Look over the listing below and tally the lines in which the word "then" turns up. Answer with the tally only.

*** Block opens ***

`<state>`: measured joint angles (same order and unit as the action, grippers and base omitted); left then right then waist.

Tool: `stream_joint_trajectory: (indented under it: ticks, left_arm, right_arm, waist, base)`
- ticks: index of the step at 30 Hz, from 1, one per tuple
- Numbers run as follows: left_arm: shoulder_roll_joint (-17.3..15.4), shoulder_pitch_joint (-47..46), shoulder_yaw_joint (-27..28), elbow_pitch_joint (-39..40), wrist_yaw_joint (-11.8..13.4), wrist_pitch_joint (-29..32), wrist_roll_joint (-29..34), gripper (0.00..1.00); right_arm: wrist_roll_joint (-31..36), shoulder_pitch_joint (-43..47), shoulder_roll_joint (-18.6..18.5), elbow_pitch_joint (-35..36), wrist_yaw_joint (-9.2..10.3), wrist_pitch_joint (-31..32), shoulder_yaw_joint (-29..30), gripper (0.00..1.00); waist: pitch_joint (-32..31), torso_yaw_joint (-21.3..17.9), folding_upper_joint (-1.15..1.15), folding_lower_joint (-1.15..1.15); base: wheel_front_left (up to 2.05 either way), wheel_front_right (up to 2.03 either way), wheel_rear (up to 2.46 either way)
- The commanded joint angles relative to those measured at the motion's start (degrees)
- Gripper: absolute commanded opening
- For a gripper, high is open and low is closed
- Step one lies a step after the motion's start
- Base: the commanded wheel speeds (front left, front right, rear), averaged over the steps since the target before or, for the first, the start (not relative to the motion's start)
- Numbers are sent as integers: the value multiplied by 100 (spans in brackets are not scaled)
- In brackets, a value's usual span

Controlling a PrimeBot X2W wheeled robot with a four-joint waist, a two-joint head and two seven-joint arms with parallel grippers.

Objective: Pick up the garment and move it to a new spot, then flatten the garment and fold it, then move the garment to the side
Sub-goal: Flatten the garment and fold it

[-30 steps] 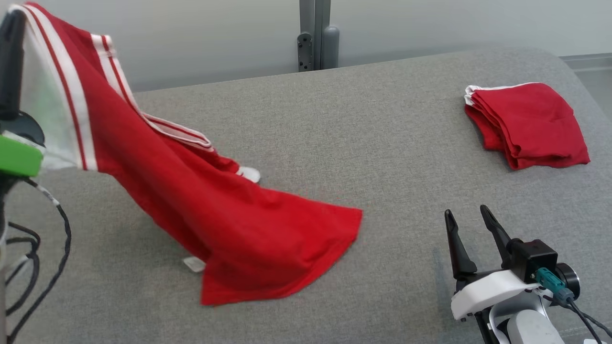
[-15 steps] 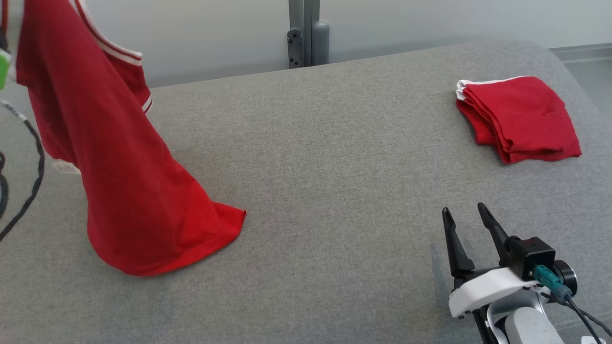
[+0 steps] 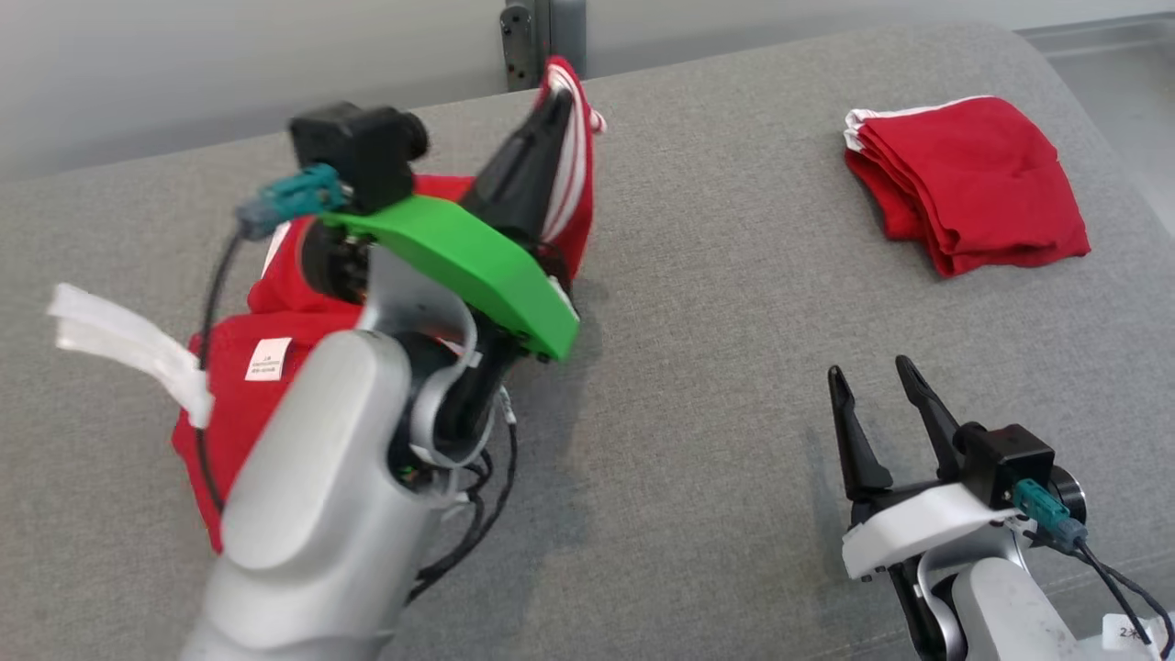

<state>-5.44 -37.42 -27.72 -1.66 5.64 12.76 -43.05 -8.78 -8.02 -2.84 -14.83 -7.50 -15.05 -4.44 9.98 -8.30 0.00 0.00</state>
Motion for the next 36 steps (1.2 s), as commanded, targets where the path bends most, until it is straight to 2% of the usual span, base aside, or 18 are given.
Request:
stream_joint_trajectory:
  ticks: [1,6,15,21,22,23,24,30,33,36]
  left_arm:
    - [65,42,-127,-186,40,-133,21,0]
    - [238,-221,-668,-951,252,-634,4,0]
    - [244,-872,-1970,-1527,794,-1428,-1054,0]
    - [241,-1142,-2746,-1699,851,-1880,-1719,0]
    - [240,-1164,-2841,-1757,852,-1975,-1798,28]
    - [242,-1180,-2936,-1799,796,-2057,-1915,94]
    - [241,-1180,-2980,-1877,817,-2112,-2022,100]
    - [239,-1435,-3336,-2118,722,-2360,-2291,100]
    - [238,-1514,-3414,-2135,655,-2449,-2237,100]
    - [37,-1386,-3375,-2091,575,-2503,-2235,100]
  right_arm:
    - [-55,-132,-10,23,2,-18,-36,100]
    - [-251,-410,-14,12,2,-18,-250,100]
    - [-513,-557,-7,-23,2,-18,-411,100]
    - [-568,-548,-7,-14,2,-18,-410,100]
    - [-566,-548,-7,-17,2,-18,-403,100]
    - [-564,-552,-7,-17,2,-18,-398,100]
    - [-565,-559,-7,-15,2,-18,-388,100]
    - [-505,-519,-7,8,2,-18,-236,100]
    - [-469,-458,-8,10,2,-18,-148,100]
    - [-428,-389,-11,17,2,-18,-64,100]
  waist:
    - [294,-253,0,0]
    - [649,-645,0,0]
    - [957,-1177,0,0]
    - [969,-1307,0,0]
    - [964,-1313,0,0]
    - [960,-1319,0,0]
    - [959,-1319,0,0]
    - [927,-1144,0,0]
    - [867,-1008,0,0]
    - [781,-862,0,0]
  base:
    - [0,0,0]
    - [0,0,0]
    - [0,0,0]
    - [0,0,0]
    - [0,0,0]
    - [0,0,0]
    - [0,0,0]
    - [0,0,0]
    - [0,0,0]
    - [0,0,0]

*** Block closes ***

▶ [Solution to this task] 2